• **REQUIRED WORK**
Below are some records. Count the lines with "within" in them and give nothing but the total.

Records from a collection
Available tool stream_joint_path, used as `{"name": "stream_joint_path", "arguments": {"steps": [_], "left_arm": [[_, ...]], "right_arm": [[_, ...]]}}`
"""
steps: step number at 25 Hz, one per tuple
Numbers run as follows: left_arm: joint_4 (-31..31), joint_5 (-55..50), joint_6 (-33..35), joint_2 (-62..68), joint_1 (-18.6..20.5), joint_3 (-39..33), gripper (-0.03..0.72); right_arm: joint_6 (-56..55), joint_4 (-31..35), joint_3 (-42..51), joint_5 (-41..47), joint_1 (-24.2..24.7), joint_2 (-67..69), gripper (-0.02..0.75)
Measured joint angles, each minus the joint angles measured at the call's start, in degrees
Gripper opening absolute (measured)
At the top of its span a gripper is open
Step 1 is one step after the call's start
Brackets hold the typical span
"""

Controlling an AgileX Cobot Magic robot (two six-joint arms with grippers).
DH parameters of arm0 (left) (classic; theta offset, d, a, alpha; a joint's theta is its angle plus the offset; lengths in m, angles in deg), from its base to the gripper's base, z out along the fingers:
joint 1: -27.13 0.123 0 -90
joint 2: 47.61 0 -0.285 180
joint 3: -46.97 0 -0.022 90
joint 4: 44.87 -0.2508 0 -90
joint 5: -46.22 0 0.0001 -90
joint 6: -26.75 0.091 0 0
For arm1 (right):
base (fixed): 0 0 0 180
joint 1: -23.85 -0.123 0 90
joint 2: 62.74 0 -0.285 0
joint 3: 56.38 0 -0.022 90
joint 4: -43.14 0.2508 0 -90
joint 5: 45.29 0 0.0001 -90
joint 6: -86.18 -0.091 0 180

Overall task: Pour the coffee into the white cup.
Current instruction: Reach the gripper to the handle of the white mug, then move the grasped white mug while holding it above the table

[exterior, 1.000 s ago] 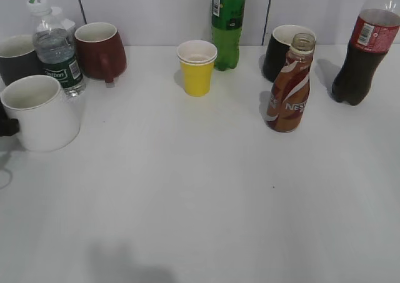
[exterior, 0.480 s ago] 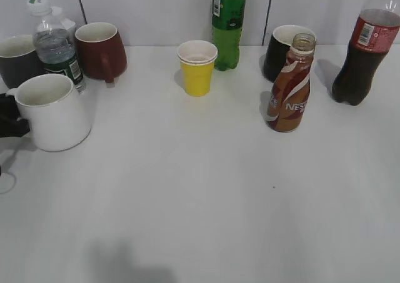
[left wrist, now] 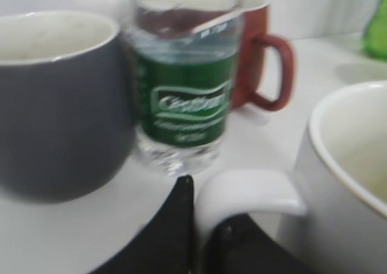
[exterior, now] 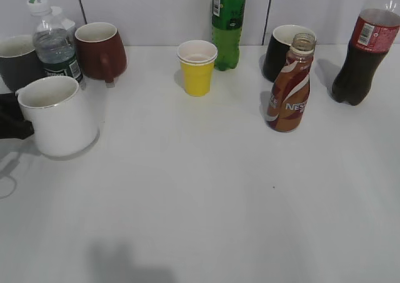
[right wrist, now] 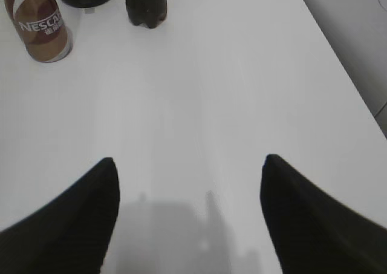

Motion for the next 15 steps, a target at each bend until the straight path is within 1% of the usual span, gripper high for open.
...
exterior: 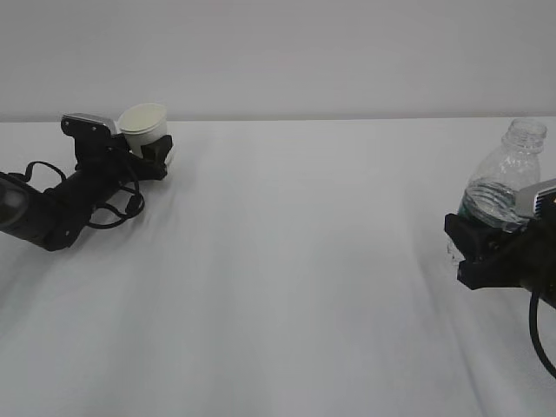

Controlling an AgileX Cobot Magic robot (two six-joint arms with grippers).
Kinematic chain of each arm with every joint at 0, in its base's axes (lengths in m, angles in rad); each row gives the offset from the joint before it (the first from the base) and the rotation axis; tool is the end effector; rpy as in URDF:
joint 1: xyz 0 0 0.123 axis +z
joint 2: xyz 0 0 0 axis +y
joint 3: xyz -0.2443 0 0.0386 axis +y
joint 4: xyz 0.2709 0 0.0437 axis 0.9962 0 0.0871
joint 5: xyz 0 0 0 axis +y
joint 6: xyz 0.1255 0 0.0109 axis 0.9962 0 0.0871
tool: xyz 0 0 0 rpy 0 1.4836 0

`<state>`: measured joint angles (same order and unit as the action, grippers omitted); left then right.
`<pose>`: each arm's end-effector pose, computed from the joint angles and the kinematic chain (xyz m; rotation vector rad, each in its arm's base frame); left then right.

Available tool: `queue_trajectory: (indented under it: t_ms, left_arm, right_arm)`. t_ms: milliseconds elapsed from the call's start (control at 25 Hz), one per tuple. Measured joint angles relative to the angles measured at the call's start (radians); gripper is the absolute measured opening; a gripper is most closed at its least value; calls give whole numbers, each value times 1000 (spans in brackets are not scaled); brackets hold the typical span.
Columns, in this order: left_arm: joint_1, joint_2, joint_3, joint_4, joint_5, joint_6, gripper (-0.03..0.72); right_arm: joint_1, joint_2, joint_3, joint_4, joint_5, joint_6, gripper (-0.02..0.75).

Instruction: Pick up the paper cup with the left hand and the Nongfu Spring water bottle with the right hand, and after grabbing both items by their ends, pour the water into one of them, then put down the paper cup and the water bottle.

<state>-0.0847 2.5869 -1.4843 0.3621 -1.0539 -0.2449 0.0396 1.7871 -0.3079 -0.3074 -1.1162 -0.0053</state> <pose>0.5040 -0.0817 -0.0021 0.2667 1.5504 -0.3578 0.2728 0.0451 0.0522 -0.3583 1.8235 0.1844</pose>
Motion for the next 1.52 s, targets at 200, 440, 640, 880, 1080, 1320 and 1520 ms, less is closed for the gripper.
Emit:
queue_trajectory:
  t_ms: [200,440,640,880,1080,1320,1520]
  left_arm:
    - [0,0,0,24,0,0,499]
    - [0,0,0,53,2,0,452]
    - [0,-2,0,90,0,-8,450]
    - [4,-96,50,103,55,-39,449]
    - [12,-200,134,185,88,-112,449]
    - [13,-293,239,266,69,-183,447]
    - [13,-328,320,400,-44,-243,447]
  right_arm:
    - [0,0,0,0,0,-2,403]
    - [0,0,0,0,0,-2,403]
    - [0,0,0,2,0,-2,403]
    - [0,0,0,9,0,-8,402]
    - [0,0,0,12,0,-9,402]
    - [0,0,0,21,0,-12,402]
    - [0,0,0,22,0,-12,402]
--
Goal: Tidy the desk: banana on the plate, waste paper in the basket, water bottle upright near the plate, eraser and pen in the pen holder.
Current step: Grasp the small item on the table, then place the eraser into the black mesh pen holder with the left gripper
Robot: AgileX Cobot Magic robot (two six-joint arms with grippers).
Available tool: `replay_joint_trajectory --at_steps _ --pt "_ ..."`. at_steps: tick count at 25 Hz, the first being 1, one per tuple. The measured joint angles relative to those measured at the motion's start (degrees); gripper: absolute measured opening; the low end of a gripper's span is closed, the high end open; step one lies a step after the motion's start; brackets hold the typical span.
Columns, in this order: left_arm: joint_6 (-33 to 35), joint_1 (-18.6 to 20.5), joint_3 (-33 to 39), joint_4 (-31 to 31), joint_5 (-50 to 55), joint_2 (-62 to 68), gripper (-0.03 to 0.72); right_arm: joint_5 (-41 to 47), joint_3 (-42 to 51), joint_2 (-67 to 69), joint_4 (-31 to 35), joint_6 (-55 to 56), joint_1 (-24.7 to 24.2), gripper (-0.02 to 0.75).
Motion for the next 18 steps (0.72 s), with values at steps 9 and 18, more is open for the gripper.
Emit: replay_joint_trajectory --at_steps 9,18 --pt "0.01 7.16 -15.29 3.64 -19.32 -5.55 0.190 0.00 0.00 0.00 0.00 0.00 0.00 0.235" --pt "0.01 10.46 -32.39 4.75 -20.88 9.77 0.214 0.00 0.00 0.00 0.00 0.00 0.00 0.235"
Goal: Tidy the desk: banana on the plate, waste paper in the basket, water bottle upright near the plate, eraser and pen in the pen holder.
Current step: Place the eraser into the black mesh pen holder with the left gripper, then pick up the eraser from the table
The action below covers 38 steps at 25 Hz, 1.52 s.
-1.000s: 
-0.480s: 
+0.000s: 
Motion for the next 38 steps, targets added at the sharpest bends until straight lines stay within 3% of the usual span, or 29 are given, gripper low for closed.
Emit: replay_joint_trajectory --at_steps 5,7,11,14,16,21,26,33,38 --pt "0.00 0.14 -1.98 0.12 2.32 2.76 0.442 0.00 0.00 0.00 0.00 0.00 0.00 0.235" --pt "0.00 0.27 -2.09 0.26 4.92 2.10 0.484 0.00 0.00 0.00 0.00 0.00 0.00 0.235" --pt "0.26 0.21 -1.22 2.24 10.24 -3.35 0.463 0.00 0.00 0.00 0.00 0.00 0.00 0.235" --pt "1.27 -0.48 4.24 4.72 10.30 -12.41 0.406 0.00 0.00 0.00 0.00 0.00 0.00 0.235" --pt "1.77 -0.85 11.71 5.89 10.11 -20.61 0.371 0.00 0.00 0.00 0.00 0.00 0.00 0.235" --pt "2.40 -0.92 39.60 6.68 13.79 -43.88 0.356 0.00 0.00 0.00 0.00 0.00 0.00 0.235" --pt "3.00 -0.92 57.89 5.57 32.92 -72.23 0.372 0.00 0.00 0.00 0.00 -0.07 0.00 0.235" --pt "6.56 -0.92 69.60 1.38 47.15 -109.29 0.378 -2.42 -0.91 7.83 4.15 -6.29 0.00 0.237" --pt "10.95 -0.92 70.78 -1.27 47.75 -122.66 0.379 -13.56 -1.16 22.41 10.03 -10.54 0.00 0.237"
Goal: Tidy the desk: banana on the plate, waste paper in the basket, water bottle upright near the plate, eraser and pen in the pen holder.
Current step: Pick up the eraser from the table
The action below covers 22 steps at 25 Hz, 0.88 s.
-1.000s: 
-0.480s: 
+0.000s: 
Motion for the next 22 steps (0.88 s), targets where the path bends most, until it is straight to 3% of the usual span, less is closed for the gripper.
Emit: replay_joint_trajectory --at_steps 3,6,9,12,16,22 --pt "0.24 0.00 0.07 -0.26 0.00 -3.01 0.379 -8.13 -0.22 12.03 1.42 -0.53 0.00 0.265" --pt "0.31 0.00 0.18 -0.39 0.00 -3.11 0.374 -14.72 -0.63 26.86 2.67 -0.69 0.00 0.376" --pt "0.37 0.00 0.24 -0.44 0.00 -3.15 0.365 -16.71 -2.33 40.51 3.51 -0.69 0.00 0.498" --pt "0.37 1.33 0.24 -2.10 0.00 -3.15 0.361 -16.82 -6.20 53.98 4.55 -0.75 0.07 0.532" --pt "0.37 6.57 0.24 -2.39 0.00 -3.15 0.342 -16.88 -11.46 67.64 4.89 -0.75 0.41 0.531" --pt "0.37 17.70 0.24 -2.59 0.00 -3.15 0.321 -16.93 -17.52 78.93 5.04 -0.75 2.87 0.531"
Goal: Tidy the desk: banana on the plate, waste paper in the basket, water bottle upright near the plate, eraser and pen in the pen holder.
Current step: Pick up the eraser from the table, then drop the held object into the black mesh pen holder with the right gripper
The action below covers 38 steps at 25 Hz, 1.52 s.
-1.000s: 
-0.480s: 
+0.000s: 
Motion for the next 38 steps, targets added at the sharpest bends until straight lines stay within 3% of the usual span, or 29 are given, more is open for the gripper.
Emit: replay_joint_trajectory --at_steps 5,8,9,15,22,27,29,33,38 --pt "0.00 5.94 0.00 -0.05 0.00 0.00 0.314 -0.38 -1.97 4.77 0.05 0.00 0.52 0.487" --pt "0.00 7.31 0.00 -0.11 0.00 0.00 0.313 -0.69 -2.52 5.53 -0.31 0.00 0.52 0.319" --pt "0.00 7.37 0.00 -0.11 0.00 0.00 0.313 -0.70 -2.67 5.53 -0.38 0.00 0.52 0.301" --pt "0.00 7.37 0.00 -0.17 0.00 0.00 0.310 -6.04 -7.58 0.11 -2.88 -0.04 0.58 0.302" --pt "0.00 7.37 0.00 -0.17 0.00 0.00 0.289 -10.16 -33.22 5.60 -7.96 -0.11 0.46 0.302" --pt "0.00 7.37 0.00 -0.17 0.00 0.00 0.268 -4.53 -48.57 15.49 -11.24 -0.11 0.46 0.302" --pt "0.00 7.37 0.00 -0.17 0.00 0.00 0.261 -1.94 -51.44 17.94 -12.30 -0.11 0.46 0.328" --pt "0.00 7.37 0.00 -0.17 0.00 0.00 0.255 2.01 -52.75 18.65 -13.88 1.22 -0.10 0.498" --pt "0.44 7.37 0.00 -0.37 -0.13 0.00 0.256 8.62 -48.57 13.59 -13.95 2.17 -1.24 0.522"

• **EXERCISE OUTPUT**
3